# Your objective:
In the listing below, identify each line with the word "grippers" and return those lines.

# Material provided:
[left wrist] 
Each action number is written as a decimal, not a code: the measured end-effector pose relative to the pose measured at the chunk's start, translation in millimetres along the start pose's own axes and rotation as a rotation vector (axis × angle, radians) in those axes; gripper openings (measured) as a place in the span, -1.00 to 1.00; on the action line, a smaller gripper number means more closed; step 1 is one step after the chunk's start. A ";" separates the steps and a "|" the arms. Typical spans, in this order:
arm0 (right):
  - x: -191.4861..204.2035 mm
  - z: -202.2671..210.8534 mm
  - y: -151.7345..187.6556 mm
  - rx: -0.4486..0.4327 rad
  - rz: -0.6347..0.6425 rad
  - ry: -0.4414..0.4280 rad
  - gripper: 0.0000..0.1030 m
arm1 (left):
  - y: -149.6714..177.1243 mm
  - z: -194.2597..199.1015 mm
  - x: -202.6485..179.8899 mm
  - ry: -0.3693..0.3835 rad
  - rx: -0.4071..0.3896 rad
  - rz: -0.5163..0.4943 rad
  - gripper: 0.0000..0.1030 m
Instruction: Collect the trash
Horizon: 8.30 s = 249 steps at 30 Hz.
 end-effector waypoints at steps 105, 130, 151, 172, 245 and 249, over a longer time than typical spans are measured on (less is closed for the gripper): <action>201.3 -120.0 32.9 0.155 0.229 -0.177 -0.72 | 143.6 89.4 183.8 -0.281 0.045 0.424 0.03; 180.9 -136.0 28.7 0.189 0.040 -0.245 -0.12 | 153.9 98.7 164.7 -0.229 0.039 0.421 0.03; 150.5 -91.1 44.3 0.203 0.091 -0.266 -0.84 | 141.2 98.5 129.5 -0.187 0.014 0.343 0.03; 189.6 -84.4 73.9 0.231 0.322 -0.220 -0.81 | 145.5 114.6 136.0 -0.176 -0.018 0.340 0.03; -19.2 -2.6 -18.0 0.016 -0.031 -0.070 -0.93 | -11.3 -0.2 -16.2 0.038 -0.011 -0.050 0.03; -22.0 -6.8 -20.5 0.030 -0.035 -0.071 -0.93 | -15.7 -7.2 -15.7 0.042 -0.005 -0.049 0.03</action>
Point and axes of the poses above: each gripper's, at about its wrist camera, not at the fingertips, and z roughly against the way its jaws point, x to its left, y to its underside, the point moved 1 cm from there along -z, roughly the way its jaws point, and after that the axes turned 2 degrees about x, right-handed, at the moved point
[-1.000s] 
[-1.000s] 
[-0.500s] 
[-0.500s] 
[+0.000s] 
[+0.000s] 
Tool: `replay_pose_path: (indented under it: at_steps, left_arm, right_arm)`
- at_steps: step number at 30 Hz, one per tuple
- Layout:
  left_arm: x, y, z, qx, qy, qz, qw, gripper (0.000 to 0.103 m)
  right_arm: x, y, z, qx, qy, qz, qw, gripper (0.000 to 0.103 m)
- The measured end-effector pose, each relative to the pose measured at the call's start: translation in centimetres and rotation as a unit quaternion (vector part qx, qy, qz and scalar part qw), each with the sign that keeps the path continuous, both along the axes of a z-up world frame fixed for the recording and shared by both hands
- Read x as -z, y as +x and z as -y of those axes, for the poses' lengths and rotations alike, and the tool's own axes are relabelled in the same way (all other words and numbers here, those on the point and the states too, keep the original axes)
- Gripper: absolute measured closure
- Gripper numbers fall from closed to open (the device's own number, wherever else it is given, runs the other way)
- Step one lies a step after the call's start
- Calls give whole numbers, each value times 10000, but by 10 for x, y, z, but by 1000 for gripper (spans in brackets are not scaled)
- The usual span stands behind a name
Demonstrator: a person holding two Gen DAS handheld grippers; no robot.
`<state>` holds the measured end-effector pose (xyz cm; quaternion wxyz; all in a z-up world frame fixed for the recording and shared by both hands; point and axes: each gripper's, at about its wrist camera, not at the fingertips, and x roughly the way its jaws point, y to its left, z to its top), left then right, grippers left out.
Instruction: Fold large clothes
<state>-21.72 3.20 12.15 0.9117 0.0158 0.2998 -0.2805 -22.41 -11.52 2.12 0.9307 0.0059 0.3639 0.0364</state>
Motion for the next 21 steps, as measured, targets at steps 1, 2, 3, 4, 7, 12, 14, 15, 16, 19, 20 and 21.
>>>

# Solved problem:
Demonstrator: a person holding two Gen DAS handheld grippers; no robot.
`<state>` holds the measured end-effector pose (xyz cm; quaternion wxyz; all in a z-up world frame fixed for the recording and shared by both hands; point and axes: each gripper's, at about its wrist camera, not at the fingertips, and x roughly the way its jaws point, y to its left, z to its top), left then right, grippers left out.

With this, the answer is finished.